Moins l’on est formé aux risques d’être poursuivi en justice dans le cadre de son activité professionnelle, plus la crainte de ces poursuites induit les décisions cliniques. C’est l’enseignement principal auquel conclut l’étude menée par l’association nationale des internes en psychiatrie et présentée lors du congrès de psychiatrie à Nantes
Le chiffre est très élevé et confirmerait que les internes en psychiatrie aussi se sont laissés contaminer par l’idée que la société française s’américanise et devient de plus en plus procédurière. « 85 % des étudiants qui ont répondu à l’enquête 2014 qui portait sur les internes et la responsabilité médicale disent redouter un procès pendant leur internat ou leur carrière », a souligné Alexis Petit, au nom de l’AFFEP (1).
Le risque médicolégal infuerait sur la décision
Sentiment fondé ou non, cette crainte a déjà des répercussions, selon ces étudiants.
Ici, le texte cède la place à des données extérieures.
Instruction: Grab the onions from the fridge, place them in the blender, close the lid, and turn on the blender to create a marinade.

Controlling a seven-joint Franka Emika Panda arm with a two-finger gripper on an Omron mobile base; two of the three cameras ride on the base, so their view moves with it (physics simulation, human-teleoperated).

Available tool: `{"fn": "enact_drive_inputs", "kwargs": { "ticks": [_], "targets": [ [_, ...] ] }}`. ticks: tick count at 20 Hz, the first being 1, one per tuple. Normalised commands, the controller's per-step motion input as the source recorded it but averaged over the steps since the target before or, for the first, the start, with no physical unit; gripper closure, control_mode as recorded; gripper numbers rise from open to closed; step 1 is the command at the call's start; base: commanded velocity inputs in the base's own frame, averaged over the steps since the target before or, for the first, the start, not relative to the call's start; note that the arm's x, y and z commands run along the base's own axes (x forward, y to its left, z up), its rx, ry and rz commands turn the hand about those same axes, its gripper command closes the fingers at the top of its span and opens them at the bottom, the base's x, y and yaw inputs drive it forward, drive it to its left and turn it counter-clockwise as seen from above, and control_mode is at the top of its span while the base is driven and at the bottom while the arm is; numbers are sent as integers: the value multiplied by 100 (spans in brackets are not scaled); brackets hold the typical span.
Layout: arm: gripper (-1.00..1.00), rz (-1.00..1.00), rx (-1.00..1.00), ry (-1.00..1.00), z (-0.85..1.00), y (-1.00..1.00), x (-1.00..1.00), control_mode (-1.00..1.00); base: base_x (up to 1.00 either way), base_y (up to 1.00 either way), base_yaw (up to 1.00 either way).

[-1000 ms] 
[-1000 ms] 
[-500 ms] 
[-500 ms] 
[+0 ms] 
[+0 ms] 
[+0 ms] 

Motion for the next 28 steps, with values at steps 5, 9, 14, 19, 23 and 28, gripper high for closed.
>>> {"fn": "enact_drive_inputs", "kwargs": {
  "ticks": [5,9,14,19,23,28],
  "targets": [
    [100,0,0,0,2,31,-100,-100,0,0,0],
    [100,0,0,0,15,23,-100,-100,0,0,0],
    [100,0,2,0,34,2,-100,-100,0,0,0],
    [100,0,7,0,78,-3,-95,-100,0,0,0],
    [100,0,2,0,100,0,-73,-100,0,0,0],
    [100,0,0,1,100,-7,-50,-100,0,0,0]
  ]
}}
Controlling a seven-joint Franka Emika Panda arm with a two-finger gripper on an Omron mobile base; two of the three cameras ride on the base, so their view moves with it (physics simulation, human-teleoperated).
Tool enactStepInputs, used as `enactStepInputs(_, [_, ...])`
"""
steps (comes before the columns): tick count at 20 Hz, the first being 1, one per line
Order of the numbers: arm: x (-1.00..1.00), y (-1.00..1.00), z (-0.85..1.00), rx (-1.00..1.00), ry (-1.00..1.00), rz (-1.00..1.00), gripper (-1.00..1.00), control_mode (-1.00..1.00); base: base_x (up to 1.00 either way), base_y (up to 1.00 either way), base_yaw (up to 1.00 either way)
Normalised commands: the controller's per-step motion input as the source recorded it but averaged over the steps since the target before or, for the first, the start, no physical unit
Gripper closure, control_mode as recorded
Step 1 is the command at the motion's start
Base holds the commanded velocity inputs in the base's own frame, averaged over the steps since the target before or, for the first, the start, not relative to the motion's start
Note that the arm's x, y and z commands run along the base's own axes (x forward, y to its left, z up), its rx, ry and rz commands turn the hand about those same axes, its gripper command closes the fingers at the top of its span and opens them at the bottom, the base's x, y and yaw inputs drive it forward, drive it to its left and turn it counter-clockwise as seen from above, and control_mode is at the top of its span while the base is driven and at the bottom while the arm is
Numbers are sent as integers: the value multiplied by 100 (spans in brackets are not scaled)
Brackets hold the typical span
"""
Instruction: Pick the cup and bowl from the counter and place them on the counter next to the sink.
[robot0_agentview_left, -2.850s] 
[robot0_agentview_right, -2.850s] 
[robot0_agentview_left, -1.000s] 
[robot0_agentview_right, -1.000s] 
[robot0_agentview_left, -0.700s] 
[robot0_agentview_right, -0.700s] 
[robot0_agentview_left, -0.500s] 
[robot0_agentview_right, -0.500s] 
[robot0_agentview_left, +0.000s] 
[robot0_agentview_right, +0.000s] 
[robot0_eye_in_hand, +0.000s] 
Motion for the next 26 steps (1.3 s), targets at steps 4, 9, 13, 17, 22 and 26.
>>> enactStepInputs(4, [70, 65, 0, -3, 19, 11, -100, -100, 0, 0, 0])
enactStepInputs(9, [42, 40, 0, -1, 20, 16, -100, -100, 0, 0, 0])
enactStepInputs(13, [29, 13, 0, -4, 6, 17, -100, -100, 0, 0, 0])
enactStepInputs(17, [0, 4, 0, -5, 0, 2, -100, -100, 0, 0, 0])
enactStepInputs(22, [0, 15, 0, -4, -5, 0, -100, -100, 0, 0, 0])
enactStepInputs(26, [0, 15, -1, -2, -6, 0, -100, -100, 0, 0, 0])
Presque 1 sur 4 dit qu’elle entre en considération dans le choix du mode d’exercice. Surtout, 9 sur 10 estiment que le risque médico-légal influe leurs décisions cliniques. 35 % tracent systématiquement l’information donnée au patient dans le dossier médical et 31 % demandent l’avis d’un médecin senior pour toute décision importante.
Resterait à préciser ces informations. Mais, force est de constater qu’il existe bien une peur devant la judiciarisation croissante de la société. « Tant pis si l’on constate que la peur du procès est en décalage de ces poursuites », souligne Alexis Petit.
Tout cela serait alors affaire d’un climat social rongé par la recherche du risque zéro et du coupable… Même s’il doit être psychiatre. « En m’intéressant à l’affaire qui a visé notre consoeur Danièle Canarelli (2), j’ai été sidéré de lire les déclarations qu’a pu faire un avocat et qui donne le sentiment que la psychiatre travaillait, toute petite déjà, à l’homicide commis par son patient en 2004 », a ainsi raconté Daniel Zagury.
Devant l’évolution des mentalités et une tendance à la « sacralisation des victimes », le Chef de service au Centre psychiatrique du Bois-de-Bondy a appelé les internes à « être courageux » et à « résister aux instrumentalisations ». Exemple parmi d’autres, la demande d’expertise en garde à vue. « Vous subissez une réelle pression pour effectuer une expertise… alors que la conférence de consensus de 2007 dit bien que ce ne peut être qu’un examen. Je vous mets formellement en garde et d’écrire qu’il ne s’agit pas d’une expertise. Notre déontologie ne consiste pas à servir le parquet. »
« Nous n’avons pas vocation à être des « risk manager », doués d’une toute-puissance qui nous permette de dire, comme c’est le cas dorénavant, qui est un pervers narcissique, a estimé le Pr Daniel Zagury. Pour cela, il faut rester modeste en se basant sur le goût de la clinique et ne pas être isolé pour pouvoir résister à cette pression sociale, amplifiée malheureusement par certains propos de responsables politiques. »
D’autant que, Didier Charles, juriste chez l’assureur MACSF, l’a mis en évidence, « les mises en cause de psychiatres sont moins nombreuses que chez les médecins toutes spécialités confondues, qui, elles-mêmes, sont relativement stables depuis 15 ans ».
La place de chacun
Pour cet expert en responsabilité médicale, le « défi » à relever consiste plutôt à bien identifier les conséquences potentielles de la pratique d’un interne en médecine en lien avec son statut propre. « L’interne est à la fois un étudiant, un interne et un futur praticien, explique Didier Charles. Le fait d’être en formation spécialisée et également un agent public, agissant à la fois « par délégation » -ce qui induit une relative autonomie- et « sous la responsabilité de » -on vous tient quasiment la main- implique des niveaux de responsabilité différents. Les internes sont supposés avoir la validation d’un médecin senior. Il faut donc être vigilant sur le plan de la traçabilité et surtout sur l’existence d’échanges entre interne et médecin. »
La dernière mise en garde concerne le « filtre de lecture » par lequel un psychiatre -donc un interne- évaluerait une situation donnée. Par exemple, une douleur somatique peut être minimisée, voire non prise en compte, par le fait que le patient est étiqueté « malade psychiatrique ». « Les familles feront bien le lien si cela arrive », précise le juriste.
(1) Association Française Fédérative des Etudiants en Psychiatrie.
(2) Lire à ce sujet notre édition du 10 février 2014.